Back in 2020 an unusual event occurred at Christmas time. The planets Jupiter and Saturn aligned. Their combined brightness was likened to the star that appeared over Bethlehem at the birth of Jesus. People were captivated by the beauty of the event.


In the year 7 BC a similar thing had happened with the same planets. This can be easily demonstrated with a computer simulation that rewinds the paths of Jupiter and Saturn. Such an event in those days would certainly have caught the attention of ancient sky-watchers.


In the year 5 BC Chinese astronomers recorded the lingering appearance of a bright object in the night sky. They called a “broom star”. Today it’s considered likely that this was a comet which persisted in the sky for some months.


In the summer of 3 BC the planets Jupiter and Venus crossed paths in the sky. It was even brighter than the comet several years earlier. This alignment persisted for nearly a year, finally appearing to become a single star in June of 2 BC.


The star of Bethlehem is perhaps one of the most beautiful symbols of the birth of Jesus. Such a bright star’s appearance lies well within the range of dates estimated for the nativity. Taking into account various biblical and non-biblical sources, it’s presumed that Jesus was born sometime around or after 6 BC.


In western Protestant and Catholic churches, today is the last, or Twelfth day of Christmas.
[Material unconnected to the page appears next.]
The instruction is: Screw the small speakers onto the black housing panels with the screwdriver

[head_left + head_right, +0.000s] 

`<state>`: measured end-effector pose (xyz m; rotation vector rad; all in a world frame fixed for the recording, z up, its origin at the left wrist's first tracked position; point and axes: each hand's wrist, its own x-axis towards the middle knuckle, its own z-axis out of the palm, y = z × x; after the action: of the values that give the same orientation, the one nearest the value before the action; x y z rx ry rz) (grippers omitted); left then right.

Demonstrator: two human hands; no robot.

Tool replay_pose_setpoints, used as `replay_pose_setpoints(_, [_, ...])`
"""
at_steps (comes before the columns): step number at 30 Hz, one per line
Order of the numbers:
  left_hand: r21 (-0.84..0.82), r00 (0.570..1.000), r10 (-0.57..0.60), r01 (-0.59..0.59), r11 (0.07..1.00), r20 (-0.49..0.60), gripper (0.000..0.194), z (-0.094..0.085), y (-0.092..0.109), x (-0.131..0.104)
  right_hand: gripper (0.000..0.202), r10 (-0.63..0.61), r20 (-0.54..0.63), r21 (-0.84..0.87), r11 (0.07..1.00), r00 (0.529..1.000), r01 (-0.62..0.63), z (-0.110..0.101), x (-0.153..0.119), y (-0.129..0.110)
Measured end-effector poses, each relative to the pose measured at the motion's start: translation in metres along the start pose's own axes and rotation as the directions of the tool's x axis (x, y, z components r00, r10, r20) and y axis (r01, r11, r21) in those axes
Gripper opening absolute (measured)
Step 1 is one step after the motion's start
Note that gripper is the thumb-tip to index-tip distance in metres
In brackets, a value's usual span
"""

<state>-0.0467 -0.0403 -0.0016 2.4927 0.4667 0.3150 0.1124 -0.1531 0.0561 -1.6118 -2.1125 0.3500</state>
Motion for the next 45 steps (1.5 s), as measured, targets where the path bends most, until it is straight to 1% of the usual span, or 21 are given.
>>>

You may need to resist humming the twelve days of Christmas. Tomorrow is Epiphany which means appearing. This refers both to God’s coming in Jesus as well as the arrival of the magi who followed the star to Bethlehem from the East.


You could reasonably expect today’s gospel to come from Matthew. It’s the only nativity tradition that describes the star and the magi. It is a great story that moves from the tenderness of Jesus’s birth to the threatened political aspirations of Herod, to the quick thinking and wisdom of eastern sages who were probably Zoroastrians.


Yet we get John’s gospel. It’s so different, in so many ways. There is no cradle, no stable, no star, and no sages.


Instead, John begins with this: God speaks eternally, creating life and light. God sent a witness to the light. And then God sent the only true, enlightening Word. And God said, look and see what I am doing! Some saw and believed and some have not yet seen or believed. Meanwhile the Word lives with us and within us, inviting us to shine with God’s brightness.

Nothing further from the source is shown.